_Aim of the exercise_:
Output the lines below exactly, please, from the first line until the line with "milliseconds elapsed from", counting both.

_Records supplied_:
☆ ☆ ☆
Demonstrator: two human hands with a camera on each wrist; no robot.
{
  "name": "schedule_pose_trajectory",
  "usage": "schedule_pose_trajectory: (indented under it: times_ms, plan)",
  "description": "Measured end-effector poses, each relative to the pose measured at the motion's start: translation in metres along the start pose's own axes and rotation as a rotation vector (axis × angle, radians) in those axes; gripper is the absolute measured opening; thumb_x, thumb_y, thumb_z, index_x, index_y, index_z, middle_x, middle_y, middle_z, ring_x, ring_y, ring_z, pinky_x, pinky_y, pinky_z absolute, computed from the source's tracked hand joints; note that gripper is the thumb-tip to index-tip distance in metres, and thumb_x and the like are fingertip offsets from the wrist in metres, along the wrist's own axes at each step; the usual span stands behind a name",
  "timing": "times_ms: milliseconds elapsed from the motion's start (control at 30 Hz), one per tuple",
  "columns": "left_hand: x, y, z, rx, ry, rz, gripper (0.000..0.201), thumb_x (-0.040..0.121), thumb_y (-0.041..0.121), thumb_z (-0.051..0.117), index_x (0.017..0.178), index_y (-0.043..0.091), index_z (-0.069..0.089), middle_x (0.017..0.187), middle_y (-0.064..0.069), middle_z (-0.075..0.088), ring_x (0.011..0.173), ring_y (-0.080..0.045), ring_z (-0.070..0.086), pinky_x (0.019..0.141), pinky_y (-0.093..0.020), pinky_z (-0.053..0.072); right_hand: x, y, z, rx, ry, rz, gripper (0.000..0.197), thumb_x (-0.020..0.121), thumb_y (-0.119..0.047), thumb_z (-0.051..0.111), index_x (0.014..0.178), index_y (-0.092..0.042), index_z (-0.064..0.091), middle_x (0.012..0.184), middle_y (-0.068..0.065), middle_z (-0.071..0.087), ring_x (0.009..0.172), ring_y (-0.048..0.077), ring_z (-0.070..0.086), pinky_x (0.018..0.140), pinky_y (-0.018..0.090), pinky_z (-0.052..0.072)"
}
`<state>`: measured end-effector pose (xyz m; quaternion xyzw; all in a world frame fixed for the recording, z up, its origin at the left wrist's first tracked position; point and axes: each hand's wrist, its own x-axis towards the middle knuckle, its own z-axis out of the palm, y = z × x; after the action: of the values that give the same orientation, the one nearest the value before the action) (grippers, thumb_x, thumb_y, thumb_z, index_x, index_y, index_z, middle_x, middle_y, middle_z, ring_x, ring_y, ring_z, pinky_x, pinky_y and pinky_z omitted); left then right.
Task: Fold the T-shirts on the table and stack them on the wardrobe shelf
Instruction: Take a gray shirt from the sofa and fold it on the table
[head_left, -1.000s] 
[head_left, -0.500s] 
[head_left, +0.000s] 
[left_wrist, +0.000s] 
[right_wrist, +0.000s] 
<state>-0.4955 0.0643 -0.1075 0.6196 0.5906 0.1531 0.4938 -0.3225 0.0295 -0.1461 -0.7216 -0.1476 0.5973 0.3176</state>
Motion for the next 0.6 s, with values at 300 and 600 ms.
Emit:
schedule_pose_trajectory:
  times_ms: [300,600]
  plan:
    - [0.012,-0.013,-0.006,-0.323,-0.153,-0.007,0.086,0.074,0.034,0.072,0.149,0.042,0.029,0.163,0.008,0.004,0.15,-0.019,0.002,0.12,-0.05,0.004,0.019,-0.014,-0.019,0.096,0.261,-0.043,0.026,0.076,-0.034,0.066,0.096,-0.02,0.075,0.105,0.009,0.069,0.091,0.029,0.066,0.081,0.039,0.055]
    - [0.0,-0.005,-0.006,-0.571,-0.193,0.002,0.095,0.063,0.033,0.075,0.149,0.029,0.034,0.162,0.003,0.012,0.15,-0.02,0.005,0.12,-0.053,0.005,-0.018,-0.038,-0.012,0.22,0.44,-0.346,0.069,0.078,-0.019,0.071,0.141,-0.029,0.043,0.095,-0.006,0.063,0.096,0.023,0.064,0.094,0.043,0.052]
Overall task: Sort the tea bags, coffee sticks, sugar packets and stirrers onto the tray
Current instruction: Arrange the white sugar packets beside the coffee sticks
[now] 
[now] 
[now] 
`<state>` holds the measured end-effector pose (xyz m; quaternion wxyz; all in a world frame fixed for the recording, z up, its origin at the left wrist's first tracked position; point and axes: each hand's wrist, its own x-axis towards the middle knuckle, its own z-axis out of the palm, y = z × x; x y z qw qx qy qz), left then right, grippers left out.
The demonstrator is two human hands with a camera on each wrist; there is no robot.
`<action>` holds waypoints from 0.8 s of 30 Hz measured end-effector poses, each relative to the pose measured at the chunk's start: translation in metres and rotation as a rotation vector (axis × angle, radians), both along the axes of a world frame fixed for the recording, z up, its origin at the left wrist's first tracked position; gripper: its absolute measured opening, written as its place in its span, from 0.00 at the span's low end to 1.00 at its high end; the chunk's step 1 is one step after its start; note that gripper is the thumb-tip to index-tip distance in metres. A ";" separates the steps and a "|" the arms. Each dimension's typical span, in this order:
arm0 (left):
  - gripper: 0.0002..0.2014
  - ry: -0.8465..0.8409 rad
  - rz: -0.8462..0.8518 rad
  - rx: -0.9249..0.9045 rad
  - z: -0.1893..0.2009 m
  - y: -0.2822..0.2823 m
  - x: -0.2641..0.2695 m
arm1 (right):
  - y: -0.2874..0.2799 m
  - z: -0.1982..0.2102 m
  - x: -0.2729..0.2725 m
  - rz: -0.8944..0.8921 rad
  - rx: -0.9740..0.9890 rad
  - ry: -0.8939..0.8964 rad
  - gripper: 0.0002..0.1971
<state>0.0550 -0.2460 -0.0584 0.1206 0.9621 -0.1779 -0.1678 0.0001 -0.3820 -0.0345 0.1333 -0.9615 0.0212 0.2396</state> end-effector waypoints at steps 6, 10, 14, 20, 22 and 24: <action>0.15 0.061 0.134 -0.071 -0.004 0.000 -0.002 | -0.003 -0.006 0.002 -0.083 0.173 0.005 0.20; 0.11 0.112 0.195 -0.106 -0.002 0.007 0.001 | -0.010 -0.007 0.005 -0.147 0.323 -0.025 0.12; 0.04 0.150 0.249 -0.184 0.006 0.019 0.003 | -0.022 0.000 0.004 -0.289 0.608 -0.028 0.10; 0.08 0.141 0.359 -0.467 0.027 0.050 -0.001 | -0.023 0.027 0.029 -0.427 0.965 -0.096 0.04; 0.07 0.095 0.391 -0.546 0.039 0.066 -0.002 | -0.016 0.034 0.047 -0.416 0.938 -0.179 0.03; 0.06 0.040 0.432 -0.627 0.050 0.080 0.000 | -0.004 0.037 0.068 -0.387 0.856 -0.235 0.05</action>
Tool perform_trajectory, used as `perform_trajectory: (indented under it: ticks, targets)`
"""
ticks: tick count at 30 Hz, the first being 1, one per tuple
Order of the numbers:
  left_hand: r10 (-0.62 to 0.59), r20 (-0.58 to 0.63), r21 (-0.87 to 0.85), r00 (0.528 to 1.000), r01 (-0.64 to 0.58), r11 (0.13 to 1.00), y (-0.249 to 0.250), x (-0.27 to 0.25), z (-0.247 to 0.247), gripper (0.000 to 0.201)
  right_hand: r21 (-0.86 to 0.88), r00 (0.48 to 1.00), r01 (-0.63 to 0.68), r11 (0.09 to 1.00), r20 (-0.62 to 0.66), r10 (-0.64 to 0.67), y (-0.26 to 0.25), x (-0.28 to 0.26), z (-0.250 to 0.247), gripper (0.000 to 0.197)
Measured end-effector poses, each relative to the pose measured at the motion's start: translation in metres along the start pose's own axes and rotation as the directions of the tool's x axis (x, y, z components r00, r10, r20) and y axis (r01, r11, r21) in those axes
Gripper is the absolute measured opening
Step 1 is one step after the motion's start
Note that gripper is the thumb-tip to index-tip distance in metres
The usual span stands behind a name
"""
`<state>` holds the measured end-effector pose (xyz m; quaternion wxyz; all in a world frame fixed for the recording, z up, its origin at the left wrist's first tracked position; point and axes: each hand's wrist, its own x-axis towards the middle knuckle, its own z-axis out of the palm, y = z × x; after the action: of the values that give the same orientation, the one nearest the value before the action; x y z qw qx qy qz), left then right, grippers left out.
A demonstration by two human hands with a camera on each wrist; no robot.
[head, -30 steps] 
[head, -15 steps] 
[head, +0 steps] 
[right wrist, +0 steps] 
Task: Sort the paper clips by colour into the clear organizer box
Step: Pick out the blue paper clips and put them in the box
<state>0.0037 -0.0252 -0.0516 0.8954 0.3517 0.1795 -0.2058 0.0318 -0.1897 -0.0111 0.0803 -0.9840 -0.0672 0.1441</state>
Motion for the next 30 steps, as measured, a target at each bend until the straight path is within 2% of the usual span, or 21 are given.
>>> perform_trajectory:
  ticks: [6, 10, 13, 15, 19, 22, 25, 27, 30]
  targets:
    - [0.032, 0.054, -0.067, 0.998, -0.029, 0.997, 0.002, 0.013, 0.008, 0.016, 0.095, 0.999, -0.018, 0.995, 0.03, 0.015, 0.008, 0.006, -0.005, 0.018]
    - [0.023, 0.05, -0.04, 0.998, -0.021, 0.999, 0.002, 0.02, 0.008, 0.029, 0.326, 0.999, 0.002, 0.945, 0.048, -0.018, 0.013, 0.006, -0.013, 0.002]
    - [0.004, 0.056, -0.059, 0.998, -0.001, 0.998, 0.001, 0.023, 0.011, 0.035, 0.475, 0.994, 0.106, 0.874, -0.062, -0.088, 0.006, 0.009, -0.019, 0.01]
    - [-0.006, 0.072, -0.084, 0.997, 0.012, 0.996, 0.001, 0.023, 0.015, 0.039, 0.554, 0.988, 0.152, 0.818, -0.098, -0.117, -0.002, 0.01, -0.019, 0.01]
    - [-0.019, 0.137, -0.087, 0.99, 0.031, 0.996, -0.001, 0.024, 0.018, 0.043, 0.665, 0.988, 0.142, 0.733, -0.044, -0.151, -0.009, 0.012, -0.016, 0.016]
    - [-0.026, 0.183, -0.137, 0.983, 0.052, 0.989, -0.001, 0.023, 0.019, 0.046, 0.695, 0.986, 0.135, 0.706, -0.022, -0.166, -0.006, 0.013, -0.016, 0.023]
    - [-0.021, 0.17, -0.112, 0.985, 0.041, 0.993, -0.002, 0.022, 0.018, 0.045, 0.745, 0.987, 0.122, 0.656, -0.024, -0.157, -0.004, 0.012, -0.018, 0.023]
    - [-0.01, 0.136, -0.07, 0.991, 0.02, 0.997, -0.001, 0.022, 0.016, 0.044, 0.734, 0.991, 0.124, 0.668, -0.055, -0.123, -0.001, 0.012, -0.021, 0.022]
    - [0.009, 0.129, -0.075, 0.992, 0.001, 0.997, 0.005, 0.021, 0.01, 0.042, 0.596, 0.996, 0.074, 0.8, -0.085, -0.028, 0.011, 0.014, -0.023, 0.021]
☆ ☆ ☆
_Solved problem_:
Demonstrator: two human hands with a camera on each wrist; no robot.
{
  "name": "schedule_pose_trajectory",
  "usage": "schedule_pose_trajectory: (indented under it: times_ms, plan)",
  "description": "Measured end-effector poses, each relative to the pose measured at the motion's start: translation in metres along the start pose's own axes and rotation as a rotation vector (axis × angle, radians) in those axes; gripper is the absolute measured opening; thumb_x, thumb_y, thumb_z, index_x, index_y, index_z, middle_x, middle_y, middle_z, ring_x, ring_y, ring_z, pinky_x, pinky_y, pinky_z absolute, computed from the source's tracked hand joints; note that gripper is the thumb-tip to index-tip distance in metres, and thumb_x and the like are fingertip offsets from the wrist in metres, along the wrist's own axes at each step; the usual span stands behind a name",
  "timing": "times_ms: milliseconds elapsed from the motion's start (control at 30 Hz), one per tuple",

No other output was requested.